Starting with the line that contains "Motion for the", copy every line through the end of the data below, exactly and with nothing added.

[[ Dataset excerpt, beginning ]]

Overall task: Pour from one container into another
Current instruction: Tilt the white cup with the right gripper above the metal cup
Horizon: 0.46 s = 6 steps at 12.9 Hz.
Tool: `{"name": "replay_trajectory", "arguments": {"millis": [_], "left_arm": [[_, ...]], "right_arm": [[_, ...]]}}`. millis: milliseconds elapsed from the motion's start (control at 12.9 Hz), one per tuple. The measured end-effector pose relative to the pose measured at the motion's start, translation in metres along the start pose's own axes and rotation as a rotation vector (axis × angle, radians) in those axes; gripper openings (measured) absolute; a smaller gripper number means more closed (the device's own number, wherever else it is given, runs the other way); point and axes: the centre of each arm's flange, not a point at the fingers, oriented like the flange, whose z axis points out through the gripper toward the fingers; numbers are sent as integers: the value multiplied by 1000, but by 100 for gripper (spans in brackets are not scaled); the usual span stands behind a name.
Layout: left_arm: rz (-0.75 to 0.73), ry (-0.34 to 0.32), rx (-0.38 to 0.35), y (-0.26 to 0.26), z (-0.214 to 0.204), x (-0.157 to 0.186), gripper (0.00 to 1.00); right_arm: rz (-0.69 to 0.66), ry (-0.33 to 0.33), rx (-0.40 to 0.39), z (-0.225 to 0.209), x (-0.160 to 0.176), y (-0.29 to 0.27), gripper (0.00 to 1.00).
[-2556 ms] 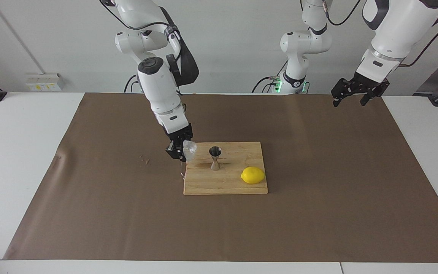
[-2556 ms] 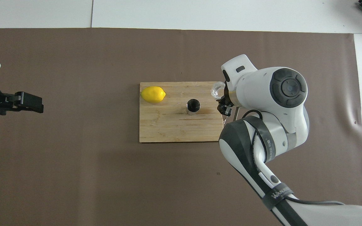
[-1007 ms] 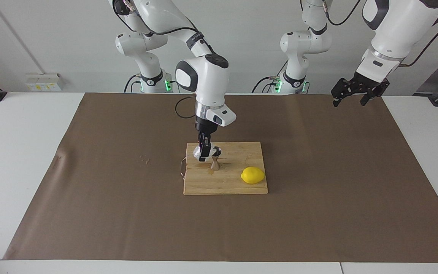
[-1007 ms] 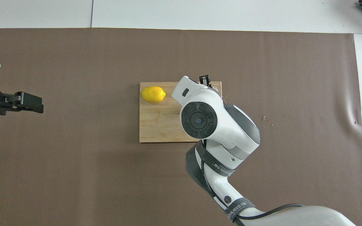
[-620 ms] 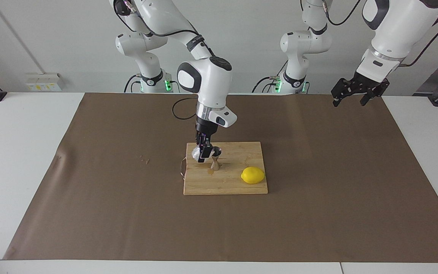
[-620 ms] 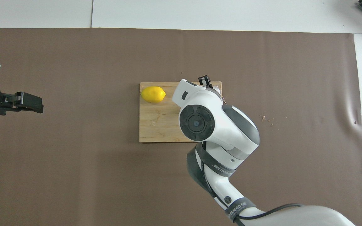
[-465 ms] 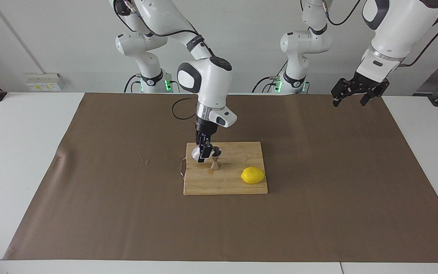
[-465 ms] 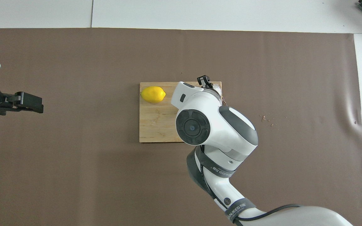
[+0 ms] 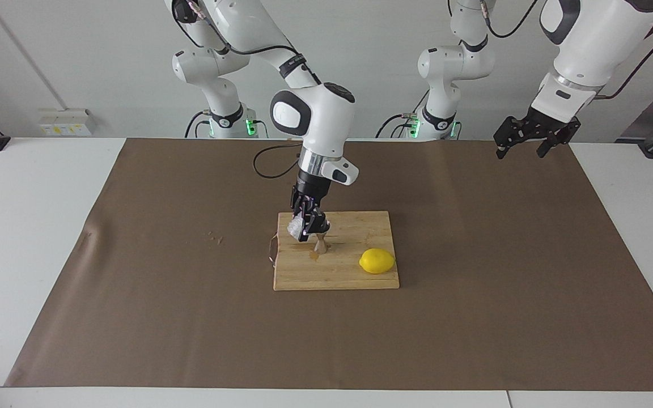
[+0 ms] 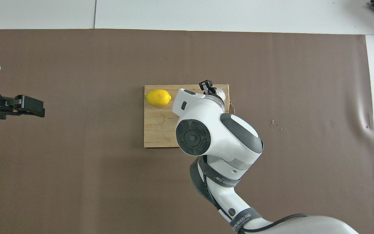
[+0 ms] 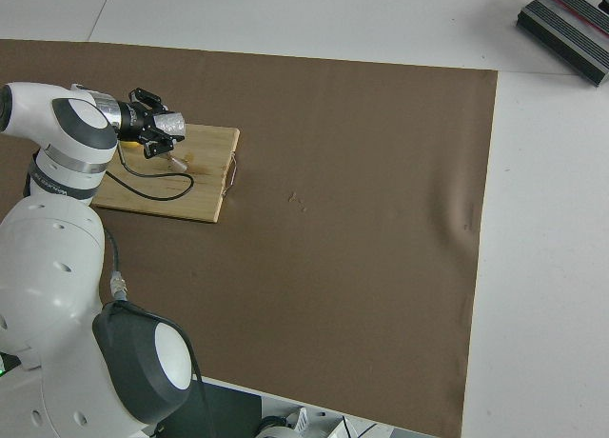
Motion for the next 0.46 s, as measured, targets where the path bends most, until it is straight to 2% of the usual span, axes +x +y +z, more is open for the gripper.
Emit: {"name": "replay_trajectory", "arguments": {"millis": [465], "left_arm": [[0, 0, 0, 0, 0, 0, 100]], "right_arm": [[9, 1, -1, -1, 1, 0, 50]]}}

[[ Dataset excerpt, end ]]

#### Output for this task:
Motion for the next 0.46 s, as measured, targets where the path bends most, until it is straight to 2% of the usual span, axes +x +y +z, more is open for the gripper.
Emit: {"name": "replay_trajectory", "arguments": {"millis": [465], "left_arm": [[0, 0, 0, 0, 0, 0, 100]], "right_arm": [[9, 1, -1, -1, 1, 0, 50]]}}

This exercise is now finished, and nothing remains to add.